Tuning QL (commands similarly organized):
python src/main/python/fine_tuning/run_batch.py --collection robust04 --model ql --threads 18 --run
python src/main/python/fine_tuning/run_batch.py --collection robust04 --model ql --threads 18 --run --fold_settings src/main/resources/fine_tuning/robust04-paper1-folds.json --verbose
python src/main/python/fine_tuning/run_batch.py --collection robust04 --model ql --threads 18 --run --fold_settings src/main/resources/fine_tuning/robust04-paper2-folds.json --verbose
Tuning BM25+RM3 (commands similarly organized):
python src/main/python/fine_tuning/run_batch.py --collection robust04 --model bm25+rm3 --threads 18 --run
python src/main/python/fine_tuning/run_batch.py --collection robust04 --model bm25+rm3 --threads 18 --run --fold_settings src/main/resources/fine_tuning/robust04-paper1-folds.json --verbose
python src/main/python/fine_tuning/run_batch.py --collection robust04 --model bm25+rm3 --threads 18 --run --fold_settings src/main/resources/fine_tuning/robust04-paper2-folds.json --verbose
Tuning BM25+Ax (commands similarly organized):
python src/main/python/fine_tuning/run_batch.py --collection robust04 --model bm25+axiom --threads 18 --run
python src/main/python/fine_tuning/run_batch.py --collection robust04 --model bm25+axiom --threads 18 --run --fold_settings src/main/resources/fine_tuning/robust04-paper1-folds.json --verbose
python src/main/python/fine_tuning/run_batch.py --collection robust04 --model bm25+axiom --threads 18 --run --fold_settings src/main/resources/fine_tuning/robust04-paper2-folds.json --verbose
Tuned parameter values for BM25+RM3:
- For the 2-fold cross-validation used in "paper 1", in terms of MAP
- For the 5-fold cross-validation used in "paper 2", in terms of MAP
To be clear, these are the tuned parameters on that fold, trained on the remaining folds.
The following script will reconstruct the tuned runs for BM25+RM3:
python src/main/python/fine_tuning/reconstruct_robus04_tuned_run.py \
--index indexes/lucene-index.disk45 \
--folds src/main/resources/fine_tuning/robust04-paper1-folds.json \
--params src/main/resources/fine_tuning/params/params.map.robust04-paper1-folds.bm25+rm3.json \
--output run.robust04.bm25+rm3.paper1.txt
Change paper1 to paper2 to reconstruct using the folds in paper 2.
To reconstruct runs from other retrieval models, use the parameter definitions in src/main/resources/fine_tuning/params/, plugging them into the above command as appropriate.
Note that applying trec_eval to these reconstructed runs might yield AP that is a tiny bit different from the values reported above (difference of 0.0001 at the most).
This difference arises from rounding when averaging across the folds.
(Clarification, 2023/09): Note that the commands above reconstruct runs based on the tuned parameters from our papers.
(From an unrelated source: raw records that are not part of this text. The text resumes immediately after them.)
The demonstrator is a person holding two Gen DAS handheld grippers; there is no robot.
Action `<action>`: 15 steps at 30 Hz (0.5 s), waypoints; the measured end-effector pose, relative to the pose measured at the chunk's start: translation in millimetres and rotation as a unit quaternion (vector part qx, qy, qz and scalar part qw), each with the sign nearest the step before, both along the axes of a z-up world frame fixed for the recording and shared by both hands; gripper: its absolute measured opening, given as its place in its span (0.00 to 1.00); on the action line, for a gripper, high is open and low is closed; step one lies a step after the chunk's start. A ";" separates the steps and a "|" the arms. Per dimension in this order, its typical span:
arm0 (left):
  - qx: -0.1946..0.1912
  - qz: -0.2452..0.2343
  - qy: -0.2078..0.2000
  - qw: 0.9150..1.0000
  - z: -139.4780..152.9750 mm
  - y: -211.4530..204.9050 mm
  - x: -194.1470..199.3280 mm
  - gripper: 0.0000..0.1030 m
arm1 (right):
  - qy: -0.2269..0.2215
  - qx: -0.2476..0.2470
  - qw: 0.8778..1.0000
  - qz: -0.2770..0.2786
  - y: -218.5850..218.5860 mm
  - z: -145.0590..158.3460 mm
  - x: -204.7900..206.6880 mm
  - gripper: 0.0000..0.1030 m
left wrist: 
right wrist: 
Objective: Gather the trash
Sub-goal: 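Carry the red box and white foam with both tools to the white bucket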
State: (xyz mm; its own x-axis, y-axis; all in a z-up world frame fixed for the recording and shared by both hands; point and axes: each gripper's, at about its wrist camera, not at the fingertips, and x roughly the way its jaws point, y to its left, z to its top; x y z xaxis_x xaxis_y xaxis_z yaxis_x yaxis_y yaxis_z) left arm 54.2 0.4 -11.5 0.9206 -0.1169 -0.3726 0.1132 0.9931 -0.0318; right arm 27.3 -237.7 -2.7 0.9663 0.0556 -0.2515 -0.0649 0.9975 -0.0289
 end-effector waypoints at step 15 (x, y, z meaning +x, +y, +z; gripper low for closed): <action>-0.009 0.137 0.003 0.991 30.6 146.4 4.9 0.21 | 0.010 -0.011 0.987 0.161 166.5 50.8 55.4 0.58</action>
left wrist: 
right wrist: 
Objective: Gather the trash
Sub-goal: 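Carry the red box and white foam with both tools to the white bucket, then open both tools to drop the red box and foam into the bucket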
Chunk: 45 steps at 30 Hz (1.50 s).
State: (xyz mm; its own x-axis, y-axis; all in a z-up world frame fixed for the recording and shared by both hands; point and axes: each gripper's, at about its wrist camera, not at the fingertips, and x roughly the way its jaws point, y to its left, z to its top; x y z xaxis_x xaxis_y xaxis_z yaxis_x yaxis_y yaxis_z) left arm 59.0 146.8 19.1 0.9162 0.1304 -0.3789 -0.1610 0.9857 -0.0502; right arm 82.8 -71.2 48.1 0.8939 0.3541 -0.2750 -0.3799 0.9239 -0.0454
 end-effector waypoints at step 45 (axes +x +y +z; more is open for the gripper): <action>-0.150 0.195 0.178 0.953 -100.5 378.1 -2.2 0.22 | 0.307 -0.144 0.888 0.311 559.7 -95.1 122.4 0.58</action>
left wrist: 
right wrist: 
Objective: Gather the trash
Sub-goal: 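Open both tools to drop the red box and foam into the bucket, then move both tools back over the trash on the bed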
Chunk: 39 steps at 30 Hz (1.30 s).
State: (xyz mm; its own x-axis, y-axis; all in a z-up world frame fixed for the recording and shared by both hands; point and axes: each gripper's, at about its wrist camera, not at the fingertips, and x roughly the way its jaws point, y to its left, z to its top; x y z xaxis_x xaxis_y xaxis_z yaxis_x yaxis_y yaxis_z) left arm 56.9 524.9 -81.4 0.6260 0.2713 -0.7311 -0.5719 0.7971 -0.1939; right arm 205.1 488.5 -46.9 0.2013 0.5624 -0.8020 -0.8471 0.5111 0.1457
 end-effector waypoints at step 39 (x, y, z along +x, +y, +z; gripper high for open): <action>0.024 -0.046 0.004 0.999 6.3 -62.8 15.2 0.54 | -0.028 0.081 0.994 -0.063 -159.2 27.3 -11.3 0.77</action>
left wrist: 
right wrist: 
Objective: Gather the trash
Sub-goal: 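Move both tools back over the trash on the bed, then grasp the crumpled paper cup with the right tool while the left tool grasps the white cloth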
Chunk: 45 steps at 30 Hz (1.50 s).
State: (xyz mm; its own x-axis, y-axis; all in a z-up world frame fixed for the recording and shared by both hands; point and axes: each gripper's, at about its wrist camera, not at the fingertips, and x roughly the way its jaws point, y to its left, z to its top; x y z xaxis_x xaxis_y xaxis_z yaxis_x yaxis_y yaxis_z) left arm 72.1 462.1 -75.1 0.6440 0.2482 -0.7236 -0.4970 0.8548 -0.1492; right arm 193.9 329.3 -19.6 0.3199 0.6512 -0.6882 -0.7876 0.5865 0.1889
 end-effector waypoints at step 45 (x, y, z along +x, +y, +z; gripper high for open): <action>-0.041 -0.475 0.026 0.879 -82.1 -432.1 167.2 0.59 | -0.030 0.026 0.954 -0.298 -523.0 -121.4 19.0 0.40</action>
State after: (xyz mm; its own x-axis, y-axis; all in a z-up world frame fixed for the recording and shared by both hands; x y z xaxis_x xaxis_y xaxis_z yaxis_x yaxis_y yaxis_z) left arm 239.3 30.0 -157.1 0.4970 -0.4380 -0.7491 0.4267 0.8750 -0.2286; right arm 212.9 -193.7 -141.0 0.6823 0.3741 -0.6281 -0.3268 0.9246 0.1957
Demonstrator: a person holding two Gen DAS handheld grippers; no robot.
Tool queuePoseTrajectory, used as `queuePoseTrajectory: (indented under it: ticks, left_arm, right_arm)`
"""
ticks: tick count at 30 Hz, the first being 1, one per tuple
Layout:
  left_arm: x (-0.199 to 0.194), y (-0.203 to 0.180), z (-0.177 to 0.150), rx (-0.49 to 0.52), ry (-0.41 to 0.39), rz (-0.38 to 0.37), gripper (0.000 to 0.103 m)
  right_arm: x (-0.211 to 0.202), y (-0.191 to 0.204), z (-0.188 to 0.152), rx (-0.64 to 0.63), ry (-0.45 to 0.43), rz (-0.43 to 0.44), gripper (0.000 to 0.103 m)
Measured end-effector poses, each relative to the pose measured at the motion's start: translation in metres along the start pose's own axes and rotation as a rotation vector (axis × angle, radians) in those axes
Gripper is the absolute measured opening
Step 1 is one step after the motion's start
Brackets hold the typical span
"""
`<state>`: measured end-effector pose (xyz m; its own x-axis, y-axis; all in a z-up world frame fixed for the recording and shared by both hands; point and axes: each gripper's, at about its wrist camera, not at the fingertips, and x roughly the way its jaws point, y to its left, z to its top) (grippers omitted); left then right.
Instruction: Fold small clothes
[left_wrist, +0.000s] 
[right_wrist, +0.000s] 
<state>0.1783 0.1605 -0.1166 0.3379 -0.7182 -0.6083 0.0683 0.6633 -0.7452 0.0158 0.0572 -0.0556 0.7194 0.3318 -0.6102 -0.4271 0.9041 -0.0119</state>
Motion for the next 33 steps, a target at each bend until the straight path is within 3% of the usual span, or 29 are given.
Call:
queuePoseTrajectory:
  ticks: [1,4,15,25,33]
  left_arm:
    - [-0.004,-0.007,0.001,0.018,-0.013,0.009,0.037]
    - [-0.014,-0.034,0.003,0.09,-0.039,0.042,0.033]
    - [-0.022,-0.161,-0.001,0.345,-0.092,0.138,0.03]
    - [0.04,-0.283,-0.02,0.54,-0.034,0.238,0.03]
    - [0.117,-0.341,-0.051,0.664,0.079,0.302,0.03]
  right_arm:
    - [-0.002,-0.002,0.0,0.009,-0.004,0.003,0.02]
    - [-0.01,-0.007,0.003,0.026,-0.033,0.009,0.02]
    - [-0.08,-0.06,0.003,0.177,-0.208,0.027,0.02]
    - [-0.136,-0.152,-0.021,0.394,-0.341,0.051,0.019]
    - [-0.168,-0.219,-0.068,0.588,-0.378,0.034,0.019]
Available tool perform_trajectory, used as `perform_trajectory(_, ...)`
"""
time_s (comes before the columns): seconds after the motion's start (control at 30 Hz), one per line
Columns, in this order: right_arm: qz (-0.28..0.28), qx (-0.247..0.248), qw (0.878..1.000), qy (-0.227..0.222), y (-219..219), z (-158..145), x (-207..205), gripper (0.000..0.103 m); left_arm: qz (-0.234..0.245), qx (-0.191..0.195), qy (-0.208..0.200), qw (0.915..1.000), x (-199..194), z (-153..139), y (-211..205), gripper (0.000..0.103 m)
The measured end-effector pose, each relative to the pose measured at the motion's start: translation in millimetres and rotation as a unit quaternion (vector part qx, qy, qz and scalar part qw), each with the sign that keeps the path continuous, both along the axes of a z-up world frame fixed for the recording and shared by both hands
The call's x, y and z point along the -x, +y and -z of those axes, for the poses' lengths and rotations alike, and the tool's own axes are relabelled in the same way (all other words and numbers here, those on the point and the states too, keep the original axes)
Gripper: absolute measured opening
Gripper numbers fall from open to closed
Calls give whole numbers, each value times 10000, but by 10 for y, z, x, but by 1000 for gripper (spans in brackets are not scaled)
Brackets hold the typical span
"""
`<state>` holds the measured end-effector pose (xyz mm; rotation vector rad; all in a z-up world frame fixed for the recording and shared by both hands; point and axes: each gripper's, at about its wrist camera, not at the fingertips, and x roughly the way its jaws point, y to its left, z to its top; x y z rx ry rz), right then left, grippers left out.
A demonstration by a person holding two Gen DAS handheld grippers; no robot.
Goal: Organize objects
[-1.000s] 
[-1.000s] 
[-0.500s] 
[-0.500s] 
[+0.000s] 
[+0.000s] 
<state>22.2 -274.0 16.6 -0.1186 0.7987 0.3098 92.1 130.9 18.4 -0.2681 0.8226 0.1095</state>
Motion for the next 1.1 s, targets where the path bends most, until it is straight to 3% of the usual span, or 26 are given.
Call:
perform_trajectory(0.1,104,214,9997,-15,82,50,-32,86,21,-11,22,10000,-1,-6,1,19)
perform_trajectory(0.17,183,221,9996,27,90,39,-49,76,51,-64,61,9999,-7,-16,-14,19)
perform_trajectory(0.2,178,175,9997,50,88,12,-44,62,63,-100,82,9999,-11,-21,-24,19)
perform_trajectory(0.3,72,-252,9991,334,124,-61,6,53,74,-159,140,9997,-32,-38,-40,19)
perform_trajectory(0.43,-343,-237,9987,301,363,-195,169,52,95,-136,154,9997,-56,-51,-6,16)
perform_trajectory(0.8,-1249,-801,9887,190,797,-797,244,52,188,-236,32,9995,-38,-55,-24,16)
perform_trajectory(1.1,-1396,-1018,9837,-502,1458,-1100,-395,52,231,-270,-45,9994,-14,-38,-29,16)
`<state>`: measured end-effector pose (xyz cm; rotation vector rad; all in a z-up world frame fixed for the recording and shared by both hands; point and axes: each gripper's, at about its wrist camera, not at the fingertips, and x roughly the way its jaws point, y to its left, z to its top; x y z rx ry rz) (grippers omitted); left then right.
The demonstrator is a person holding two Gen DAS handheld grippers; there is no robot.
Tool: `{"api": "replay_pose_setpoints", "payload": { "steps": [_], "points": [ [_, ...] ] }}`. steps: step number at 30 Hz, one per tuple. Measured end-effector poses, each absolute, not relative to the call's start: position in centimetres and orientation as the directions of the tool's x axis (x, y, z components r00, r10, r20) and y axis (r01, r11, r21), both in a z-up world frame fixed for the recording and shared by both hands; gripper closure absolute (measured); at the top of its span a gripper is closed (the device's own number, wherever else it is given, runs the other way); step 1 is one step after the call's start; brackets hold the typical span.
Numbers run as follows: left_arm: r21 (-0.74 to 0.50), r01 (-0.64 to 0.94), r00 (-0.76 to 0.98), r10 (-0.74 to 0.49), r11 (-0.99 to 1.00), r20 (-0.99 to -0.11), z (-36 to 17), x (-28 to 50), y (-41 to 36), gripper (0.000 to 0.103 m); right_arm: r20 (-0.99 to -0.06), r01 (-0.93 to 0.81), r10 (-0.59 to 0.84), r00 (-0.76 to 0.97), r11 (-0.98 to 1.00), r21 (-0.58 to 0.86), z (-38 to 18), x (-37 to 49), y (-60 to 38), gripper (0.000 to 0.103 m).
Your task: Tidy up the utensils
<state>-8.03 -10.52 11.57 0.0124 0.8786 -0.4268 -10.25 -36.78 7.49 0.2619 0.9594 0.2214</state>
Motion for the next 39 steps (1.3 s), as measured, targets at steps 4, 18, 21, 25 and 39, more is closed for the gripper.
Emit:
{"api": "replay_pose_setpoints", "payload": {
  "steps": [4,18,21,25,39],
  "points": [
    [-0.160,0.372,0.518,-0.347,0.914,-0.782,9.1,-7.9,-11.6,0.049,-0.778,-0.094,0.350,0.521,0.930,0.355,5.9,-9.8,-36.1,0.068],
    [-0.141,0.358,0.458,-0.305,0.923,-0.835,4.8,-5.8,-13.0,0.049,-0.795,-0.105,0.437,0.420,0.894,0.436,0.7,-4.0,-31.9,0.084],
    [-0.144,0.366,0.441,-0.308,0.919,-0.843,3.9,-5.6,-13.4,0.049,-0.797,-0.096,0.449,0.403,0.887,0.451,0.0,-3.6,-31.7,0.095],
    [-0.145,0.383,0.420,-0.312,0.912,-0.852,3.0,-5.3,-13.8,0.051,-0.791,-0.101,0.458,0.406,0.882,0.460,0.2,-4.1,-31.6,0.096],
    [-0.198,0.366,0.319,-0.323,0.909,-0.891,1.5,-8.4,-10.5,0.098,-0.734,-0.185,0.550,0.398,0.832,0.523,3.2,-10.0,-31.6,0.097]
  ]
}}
The effectiveness results may differ from those reported in our papers due to the regression differences described above.
The following documents commits that have altered effectiveness figures:
- commit
6e148c6(2023/09/16) - Regression experiments updated. - commit
64bae9c(7/3/2019) - Regression experiments here fixed. - commit
75e36f9(6/12/2019) - Upgrade to Lucene 8.0 breaks regression experiments here. - commit
407f308(1/2/2019) - Added results for axiomatic semantic term matching. - commit
e71df7a(12/18/2018) - Upgrade to Lucene 7.6. - commit
2c8cd7a(11/16/2018) - commit id referenced in SIGIR Forum article.